American educators operate on the premise of "benign neglect" - that students have to work out their social problems by themselves and that teachers should not interfere with this childhood "rite of passage."

But there is another way. A growing movement from abroad in Sweden and Canada has begun to challenge these premises. A book on mobbing by Dan Olweus shows that this culture of cliques, social torture, and cruelty can be changed by concerned educators.

"Bully Beware" programs have been successful in dozens of schools around the world. Unfortunately, few of these schools are in the U.S. and these anti-bullying notions are not being accepted by traditional American educators. After the Santee, California shooting in 2001, the Washington State Senate passed legislation aimed at cracking down on bullying, but not without opposition. Some of the Republicans questioned whether a law could fix the problems of bullies.

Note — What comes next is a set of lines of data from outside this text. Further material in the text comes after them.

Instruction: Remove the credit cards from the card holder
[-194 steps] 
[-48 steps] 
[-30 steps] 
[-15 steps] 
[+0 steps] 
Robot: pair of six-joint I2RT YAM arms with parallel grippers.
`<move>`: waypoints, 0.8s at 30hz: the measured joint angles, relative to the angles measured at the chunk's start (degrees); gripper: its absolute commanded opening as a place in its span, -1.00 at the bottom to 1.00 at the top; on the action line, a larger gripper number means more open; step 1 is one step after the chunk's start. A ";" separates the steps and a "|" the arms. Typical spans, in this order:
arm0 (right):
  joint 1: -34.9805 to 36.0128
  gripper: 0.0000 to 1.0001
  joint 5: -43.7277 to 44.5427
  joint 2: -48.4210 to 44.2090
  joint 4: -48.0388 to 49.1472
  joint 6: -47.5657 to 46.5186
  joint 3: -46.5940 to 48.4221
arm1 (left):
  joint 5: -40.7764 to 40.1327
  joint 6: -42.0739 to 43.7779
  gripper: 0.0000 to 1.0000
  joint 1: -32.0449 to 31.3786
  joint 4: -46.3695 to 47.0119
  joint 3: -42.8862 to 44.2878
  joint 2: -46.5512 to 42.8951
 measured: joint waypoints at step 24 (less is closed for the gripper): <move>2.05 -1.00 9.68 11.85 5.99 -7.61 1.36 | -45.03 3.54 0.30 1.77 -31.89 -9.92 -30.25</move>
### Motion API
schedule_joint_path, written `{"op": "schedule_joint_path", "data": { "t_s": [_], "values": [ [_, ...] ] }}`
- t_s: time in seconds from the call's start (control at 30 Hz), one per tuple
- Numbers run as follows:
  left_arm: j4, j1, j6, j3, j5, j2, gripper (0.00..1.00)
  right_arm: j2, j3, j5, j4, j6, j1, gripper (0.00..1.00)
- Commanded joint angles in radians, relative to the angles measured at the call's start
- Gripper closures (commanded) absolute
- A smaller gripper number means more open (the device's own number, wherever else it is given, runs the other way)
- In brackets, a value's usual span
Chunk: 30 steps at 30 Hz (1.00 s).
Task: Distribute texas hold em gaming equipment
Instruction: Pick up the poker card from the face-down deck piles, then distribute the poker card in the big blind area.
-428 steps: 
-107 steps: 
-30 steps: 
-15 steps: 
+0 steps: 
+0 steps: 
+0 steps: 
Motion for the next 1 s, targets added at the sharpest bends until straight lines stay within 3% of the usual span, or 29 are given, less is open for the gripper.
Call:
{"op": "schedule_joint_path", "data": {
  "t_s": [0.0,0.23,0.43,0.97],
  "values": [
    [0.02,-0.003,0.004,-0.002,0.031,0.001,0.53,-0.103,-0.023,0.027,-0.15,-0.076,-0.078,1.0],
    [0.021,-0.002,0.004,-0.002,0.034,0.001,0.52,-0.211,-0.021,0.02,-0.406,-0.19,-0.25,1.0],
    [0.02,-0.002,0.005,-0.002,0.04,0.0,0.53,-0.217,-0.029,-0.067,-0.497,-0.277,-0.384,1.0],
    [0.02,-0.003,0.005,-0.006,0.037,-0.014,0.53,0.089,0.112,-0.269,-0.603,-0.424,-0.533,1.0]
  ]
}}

One study of pediatric leukemia patients showed that they associated their worst pain not with chemotherapy, surgery, or spinal taps but with "going back to school and being teased."

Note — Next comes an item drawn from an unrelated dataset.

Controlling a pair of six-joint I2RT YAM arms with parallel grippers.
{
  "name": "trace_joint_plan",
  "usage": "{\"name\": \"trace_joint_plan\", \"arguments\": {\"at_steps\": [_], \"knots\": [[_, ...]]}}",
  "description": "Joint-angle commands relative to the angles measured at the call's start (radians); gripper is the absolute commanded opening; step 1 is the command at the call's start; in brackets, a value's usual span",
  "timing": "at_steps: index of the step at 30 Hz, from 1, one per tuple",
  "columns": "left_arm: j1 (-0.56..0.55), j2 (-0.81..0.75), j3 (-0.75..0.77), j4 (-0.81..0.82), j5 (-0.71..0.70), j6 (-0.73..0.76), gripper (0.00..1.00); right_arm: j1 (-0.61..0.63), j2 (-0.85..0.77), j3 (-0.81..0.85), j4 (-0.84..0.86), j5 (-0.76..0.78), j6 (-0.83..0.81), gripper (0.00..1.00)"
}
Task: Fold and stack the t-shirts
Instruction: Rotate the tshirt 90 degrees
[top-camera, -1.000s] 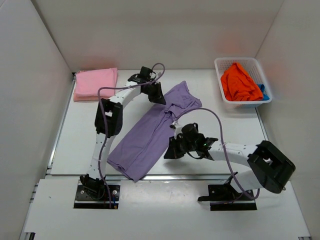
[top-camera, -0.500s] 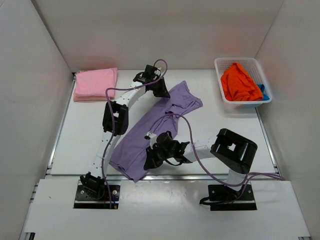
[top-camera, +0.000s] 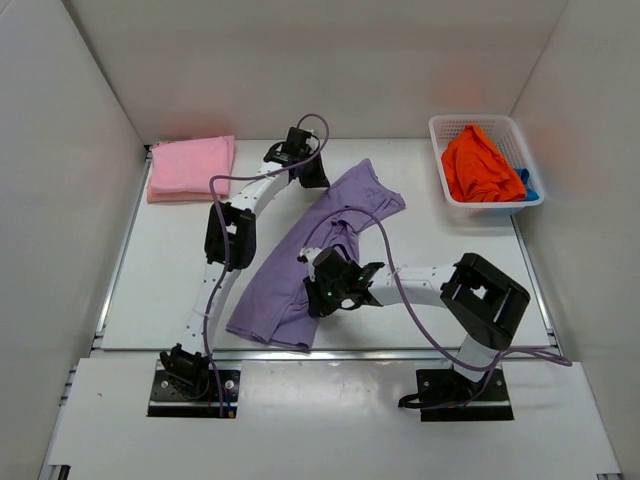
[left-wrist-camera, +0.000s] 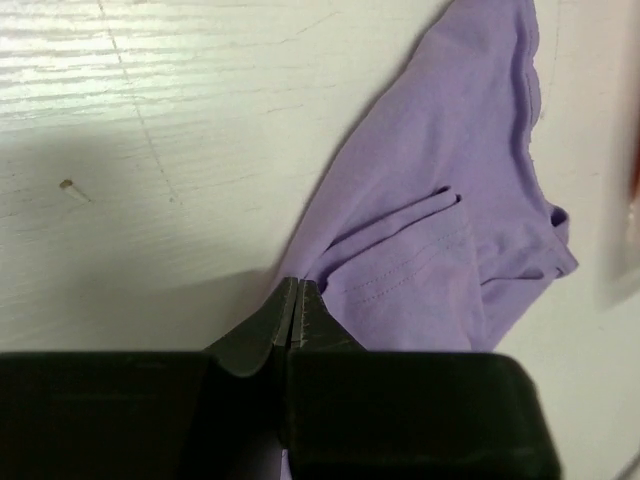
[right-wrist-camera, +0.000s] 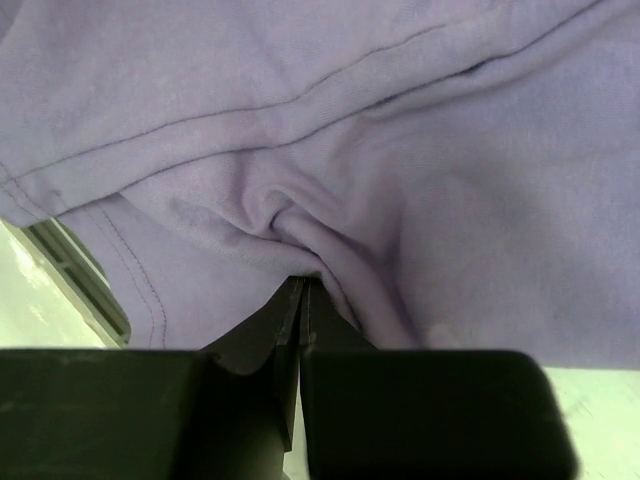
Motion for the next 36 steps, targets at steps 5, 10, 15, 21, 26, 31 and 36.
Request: {"name": "trace_joint_plan", "arguments": {"at_steps": [5, 10, 15, 21, 26, 31, 36], "knots": [[-0.079, -0.004, 0.06, -0.066, -0.24, 0.162, 0.0, -0.013, -0.04, -0.045, -0.177, 0.073, -0.088, 0.0], [-0.11, 0.004, 0.08, -0.112, -0.371, 0.259, 0.0, -0.026, -0.066, -0.052, -0.203, 0.071, -0.097, 0.0], [-0.093, 0.008, 0.063, -0.163, -0.481, 0.291, 0.0, -0.044, -0.106, -0.058, -0.219, 0.071, -0.103, 0.0], [0.016, 0.04, 0.106, -0.24, -0.375, 0.221, 0.0, -0.064, -0.129, -0.073, -0.22, 0.045, -0.108, 0.0], [0.015, 0.022, 0.085, -0.26, -0.427, 0.211, 0.0, -0.061, -0.138, -0.084, -0.239, 0.036, -0.111, 0.0], [0.021, 0.027, 0.094, -0.319, -0.464, 0.169, 0.0, -0.072, -0.18, -0.139, -0.254, 0.027, -0.097, 0.0], [0.039, 0.028, 0.089, -0.373, -0.47, 0.115, 0.0, -0.108, -0.229, -0.176, -0.26, 0.016, -0.091, 0.0]]}}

Consider what might have happened if any of the schools had been attentive to such problems. At Columbine, students, being aware of such problems, would have told a teacher that "the trenchcoat mafia" was acting strange. The teacher would have asked what the "trenchcoat mafia" meant. They would have been told that it was a reference to a dream scene in the 1995 film -- The Basketball Diaries -- in which Leonardo DiCaprio fanaticizes about wiping out his classmates. A professional would have quickly seen that such behavior represents a potentially dangerous alienation. And the ultimate shooting of 25 might have been prevented.

In Santee, Ca., when his threats were ignored, an angry 15 year old boy brought a gun to school and killed two classmates. The troubled youth gave off many signs that were clearly obvious to his schoolmates and teachers, but no one was trained to be sensitive to such problems and the possible implications of traditional teenage cruelty.

At Westfield High, there were many signs that Cho was deeply disturbed, dangerously alienated and horribly tormented. Teachers and school officials should have noticed and taken actionfor his undiagnosed autism and alienation.. A guidance counselor should have talked to Cho and his parents. Educators could/should have consulted with his teachers - who all saw the problems - and gotten help for this tormented child.

The problems of bullying are everywhere, in every school, town, and city in America. If nothing changes, the consequences and mayhem will continue to traumatize the entire nation, again and again.

Around the corner from me at an elite private school in Manhattan, a 13 year old boy has eaten lunch alone for the last three years, because it has become a game among the other students to get up and leave the table when he comes to sit. I wrote a letter to the headmaster, but never got an answer. I was told the administrators don't want to interfere, because, "It is an age-old problem."

Hopefully, he will never have access to a gun.